Oz reached in and grabbed the cord. He ran his hand down it until he came to the plug. Crawling further under the kitchen sink, he plugged the dispose-all in. He leaned out and back against the island cabinets. The floor needed mopping. He swatted the dispose-all box out of the way to find his coffee cup. That dispose-all had been sitting in plain sight on the shelf at the end of the island for close to two years. Maybe four, he’d bought the hardwire kind instead of the right kind and had to make it pluggable. Not doing that, not putting it in, is that why she’d left him?Copper Chicken

He made his way to his feet, not near as easy to do these days, dumped the cold coffee out and poured a fresh cup. Together for 39 years today. Together? The house was way too quiet, but damned if he would turn that old public radio on and run it all live long day. Car Talk forever reruns irritated the crap out of him; they was wrong the first time and now he got to hear them cough up the same wrong answers over and over again.

His eyes caught the big old clock on the wall. That Scottish music show would be on, so he pressed the button and there was Fiona Ritchey telling about some crazy Spanish bagpipe player. He looked up at the ceiling fan that would not come on any more. The good Lord knew why; he’d have to go flip the breaker off and bring up the ladder if he wanted to find out. Gosh, whoever was playin’ that fiddle sure had the blues.Cabin Checken Array

That job done, he put a cold hotdog on a stale bun and squirted that last of the mustard on it. He remembered Delphina making him say the word ‘listeria’ and made him promise not eat them raw. He stuck it in the microwave and nuked it for 44 seconds. He finished it in four bites. That was the last bun. He could run up to the store and get some kraut to put the last two in, if he felt like it later.

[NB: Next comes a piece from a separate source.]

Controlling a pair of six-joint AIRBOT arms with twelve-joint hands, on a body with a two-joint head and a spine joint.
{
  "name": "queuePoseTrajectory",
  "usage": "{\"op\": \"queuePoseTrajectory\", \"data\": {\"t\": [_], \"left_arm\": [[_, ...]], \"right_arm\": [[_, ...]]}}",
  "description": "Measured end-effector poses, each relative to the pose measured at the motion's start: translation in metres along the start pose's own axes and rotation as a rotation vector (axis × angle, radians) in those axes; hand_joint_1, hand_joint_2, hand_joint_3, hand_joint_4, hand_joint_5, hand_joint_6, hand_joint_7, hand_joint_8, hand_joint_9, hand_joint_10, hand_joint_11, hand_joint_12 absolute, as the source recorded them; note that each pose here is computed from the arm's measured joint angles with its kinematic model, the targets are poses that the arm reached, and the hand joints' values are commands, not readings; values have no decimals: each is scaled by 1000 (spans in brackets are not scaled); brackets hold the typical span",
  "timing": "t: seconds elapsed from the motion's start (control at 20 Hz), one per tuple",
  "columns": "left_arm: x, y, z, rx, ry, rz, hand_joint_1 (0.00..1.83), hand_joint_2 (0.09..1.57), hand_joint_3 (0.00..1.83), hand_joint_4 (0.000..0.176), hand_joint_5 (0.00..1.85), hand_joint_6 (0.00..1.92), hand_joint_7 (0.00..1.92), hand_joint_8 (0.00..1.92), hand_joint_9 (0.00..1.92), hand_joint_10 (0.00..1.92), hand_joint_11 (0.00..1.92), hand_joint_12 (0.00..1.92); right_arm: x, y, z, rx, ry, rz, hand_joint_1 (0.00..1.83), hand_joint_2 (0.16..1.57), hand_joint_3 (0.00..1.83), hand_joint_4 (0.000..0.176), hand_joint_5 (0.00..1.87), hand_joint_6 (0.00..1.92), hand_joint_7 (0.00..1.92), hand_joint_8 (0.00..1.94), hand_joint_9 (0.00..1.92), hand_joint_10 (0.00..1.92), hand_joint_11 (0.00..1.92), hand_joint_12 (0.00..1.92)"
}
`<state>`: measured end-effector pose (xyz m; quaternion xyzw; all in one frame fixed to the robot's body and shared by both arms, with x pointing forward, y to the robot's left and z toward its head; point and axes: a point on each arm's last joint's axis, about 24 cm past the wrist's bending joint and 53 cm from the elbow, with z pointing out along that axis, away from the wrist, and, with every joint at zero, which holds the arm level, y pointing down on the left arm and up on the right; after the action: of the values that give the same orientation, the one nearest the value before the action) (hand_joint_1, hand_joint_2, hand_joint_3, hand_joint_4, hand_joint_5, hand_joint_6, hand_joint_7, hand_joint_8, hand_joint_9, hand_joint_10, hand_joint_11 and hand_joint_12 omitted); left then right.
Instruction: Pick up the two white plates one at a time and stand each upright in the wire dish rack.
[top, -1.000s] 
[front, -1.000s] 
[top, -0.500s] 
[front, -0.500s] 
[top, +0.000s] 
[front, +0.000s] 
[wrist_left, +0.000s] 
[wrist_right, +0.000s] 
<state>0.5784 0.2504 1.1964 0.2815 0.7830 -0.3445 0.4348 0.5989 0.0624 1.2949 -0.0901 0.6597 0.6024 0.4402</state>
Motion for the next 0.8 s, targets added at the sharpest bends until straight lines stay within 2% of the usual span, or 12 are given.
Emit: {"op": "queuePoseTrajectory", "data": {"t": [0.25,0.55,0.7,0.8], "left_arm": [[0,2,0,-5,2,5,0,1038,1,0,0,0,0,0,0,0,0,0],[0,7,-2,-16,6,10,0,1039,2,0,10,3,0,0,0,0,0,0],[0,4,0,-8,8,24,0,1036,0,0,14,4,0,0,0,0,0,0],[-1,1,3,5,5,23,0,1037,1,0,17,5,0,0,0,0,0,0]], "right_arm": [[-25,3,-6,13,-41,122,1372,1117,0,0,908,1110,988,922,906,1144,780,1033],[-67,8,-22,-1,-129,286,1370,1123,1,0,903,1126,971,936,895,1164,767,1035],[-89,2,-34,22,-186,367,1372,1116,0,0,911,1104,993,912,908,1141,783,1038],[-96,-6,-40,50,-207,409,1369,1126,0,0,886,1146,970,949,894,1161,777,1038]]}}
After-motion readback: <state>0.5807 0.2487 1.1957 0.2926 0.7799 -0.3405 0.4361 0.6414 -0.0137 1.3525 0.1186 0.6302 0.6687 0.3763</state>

He rammed his shoulders back to make the recliner do right and set his Sprite on the side table. Putting his feet up sure felt good. Seeing a pair of cardinals flitting around in the yard made him miss her more. They used to sit under the poplar tree and make kraut so many years ago. He peeled the cabbages, picked off the worms and cut them in half while Delphina shredded them into a crock. While she poured on a layer of salt, he chopped the nubs she couldn’t shred and they’d do it again until they had two crocks full. They still had the two heavy white plates that fit perfect in the crock to weight it down, and the crocks, somewhere.Get Out of Kitchen

He blinked, awakened by Erica Brady saying she’d just played Bill Monroe. Dang, he’d missed it! The Lost City Ramblers was good, though, and anything with Rhonda Vincent in it. Barren River Breakdown really was a great show, homegrown from WKU. Delphina always was givin’ em money, and he guessed it was worth it. He would not shed a tear no matter how lonesome he got. He sipped his warm Sprite and wondered why, why, oh why? He needed her like a ship needed water and its sail needed wind. He felt aground and slack without her; shipwrecked.

The front door creaked open and he sat up rod-straight.

“Oscar, where are you? I got Irma back home and all. You know nobody else came to see her to visit or anything? That poor woman has got nobody at all when she gets dire sick.”

He got to the kitchen nearly breathless. There the pixie stood, setting her purse by the empty chili can he should have thrown away. “You’re home!”

“I had to get back to celebrate our 40th anniversary, didn’t I?”

“I thought it was the 39th.”

“You may be a wizard with most things, but you ain’t got a head for time. I’ll make that German chocolate cake you like, with plenty of coconut. That box I had to kick out the way must mean you got that garbage disposal put in. Thank you! No tellin’ what else Old Oz has been up to the last couple days.” She spread her arms out wide. “Here you rascal, give your girl a hug!”